> _ACTIVITY_
Beginning with the first line and ending with the one containing "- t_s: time", copy the lines of the listing below exactly; omit everything else.

──────────

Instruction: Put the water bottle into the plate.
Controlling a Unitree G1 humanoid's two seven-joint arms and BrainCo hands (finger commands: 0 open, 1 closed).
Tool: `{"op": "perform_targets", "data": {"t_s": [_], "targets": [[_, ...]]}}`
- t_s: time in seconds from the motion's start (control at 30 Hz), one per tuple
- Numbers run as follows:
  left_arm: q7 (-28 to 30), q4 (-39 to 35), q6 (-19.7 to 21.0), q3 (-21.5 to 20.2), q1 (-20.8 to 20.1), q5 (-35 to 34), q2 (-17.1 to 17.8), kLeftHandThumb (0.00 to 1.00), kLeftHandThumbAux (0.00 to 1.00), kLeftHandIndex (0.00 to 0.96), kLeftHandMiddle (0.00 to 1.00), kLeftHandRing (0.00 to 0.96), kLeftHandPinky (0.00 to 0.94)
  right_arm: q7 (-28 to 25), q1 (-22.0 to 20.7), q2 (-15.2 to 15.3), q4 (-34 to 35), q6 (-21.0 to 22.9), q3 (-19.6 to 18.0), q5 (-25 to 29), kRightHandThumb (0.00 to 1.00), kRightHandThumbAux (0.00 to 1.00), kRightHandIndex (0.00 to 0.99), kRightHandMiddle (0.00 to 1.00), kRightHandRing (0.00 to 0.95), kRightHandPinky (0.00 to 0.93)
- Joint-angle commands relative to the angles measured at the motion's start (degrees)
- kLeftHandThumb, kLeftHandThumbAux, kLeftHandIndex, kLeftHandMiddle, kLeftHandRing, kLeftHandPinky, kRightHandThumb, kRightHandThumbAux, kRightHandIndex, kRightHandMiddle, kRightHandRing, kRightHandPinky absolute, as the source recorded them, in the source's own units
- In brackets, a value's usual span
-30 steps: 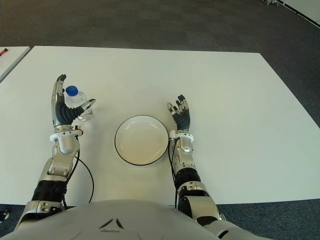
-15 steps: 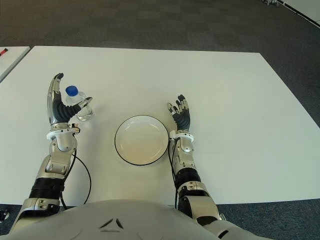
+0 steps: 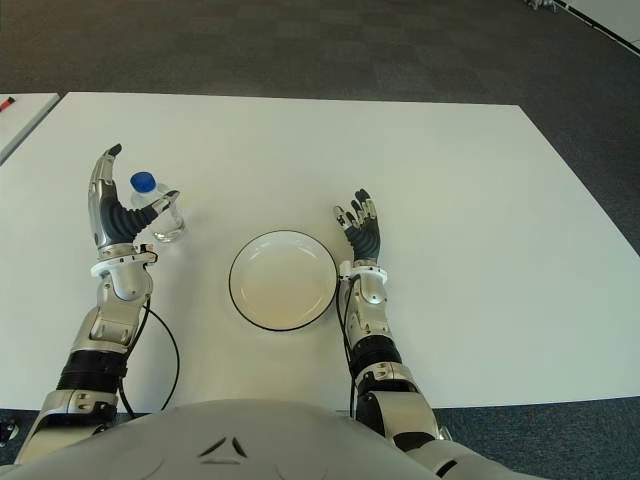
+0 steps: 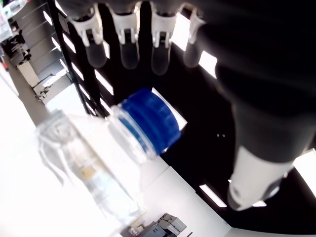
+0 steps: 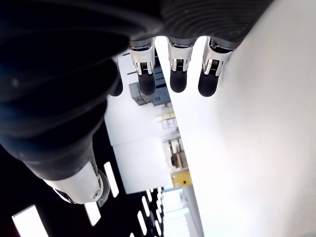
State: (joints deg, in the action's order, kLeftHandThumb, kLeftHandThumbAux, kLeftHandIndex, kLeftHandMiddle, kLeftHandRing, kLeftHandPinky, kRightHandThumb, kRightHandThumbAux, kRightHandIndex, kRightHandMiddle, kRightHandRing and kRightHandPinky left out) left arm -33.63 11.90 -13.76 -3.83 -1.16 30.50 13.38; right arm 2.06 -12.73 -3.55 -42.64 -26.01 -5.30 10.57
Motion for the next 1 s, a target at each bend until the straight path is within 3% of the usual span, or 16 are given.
{"op": "perform_targets", "data": {"t_s": [0.03, 0.53, 1.0], "targets": [[-0.4, 1.2, -0.1, 0.3, -0.3, 0.4, 0.6, 0.000, 0.766, 0.127, 0.136, 0.109, 0.122, 0.3, 2.1, -2.6, -3.3, 3.1, -0.5, 0.0, 0.012, 0.771, 0.079, 0.067, 0.046, 0.093], [0.2, 2.2, 0.4, 0.7, -1.1, -0.3, 0.8, 0.000, 0.787, 0.147, 0.146, 0.114, 0.135, 0.0, 2.1, -2.3, -3.3, 3.0, -0.7, -0.3, 0.004, 0.770, 0.081, 0.068, 0.048, 0.094], [-0.1, 10.0, -1.7, 1.8, -4.6, -0.1, 2.2, 0.000, 0.827, 0.150, 0.159, 0.132, 0.150, -0.2, 2.4, -2.3, -3.0, 2.9, -0.7, -0.2, 0.000, 0.772, 0.083, 0.069, 0.047, 0.091]]}}
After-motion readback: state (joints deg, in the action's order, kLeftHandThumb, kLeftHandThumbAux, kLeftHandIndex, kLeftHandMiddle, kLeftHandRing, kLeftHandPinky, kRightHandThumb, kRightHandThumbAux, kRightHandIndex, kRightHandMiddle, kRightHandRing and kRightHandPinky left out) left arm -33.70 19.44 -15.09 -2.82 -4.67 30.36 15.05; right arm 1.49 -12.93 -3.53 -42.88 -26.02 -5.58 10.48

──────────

> _RESPONSE_
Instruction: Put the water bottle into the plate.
Controlling a Unitree G1 humanoid's two seven-joint arms and BrainCo hands (finger commands: 0 open, 1 closed).
Tool: `{"op": "perform_targets", "data": {"t_s": [_], "targets": [[_, ...]]}}`
- t_s: time in seconds from the motion's start (control at 30 Hz), one per tuple

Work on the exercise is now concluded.